In the listing below, pick out lines with "small".

○ ○ ○

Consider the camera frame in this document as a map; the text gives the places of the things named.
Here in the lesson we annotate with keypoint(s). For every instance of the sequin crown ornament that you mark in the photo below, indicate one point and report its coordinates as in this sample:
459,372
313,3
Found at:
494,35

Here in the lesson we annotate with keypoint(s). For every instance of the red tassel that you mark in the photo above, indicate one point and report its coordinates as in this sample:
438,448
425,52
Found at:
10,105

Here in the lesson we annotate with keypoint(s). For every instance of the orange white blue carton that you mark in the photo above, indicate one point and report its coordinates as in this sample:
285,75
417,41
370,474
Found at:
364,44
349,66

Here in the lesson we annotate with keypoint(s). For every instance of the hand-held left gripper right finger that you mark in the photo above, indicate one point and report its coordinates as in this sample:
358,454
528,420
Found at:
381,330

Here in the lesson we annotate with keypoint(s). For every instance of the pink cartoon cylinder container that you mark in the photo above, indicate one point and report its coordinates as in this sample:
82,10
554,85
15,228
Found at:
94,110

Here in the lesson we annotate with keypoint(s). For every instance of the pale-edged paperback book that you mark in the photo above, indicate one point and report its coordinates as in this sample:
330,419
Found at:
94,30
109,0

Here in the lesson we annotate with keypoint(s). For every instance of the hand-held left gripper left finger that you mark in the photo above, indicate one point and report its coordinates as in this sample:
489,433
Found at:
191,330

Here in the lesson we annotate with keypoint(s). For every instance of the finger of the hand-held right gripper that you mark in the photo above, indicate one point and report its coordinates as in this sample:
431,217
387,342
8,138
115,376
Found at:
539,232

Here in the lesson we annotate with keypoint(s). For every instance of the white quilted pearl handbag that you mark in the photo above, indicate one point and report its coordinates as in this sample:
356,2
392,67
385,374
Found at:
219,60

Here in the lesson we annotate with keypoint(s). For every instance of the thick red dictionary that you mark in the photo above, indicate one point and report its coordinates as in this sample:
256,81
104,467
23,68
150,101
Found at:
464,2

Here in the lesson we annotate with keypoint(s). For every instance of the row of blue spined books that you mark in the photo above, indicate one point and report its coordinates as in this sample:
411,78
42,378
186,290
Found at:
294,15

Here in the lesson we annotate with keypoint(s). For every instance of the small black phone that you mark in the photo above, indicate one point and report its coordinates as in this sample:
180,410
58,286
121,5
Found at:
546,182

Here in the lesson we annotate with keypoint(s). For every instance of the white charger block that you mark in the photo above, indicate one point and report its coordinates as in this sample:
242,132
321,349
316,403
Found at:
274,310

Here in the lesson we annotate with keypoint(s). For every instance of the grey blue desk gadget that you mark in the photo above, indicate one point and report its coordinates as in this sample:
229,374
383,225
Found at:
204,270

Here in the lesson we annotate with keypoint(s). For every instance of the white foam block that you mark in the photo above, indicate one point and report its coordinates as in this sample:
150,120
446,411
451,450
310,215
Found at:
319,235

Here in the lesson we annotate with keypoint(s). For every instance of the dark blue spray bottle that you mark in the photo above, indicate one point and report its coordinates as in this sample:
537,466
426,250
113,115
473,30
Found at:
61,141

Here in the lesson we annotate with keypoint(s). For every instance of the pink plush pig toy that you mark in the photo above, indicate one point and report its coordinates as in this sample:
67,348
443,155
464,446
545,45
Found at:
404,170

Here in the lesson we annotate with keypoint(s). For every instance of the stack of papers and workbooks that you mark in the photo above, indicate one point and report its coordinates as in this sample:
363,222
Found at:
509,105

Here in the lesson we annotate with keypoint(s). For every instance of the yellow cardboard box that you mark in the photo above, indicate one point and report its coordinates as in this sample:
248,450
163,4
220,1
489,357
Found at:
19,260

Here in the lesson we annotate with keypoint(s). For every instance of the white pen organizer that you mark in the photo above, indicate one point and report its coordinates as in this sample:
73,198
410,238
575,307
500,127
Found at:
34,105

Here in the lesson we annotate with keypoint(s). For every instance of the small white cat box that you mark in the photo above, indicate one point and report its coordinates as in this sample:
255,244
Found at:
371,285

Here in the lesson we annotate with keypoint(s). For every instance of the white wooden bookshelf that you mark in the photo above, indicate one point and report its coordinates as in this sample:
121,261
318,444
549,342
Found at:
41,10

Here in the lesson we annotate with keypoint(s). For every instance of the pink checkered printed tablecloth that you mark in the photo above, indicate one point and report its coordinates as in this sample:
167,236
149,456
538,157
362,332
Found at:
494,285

○ ○ ○

◆ TASK RESULT ◆
Here in the lesson we annotate with keypoint(s). For every instance of the small black phone that you mark in the photo above, indicate one point and report its coordinates as in this sample:
Here in the lesson we annotate with keypoint(s). For every instance of the small white cat box that you mark in the photo above, indicate one point and report its coordinates as in this sample:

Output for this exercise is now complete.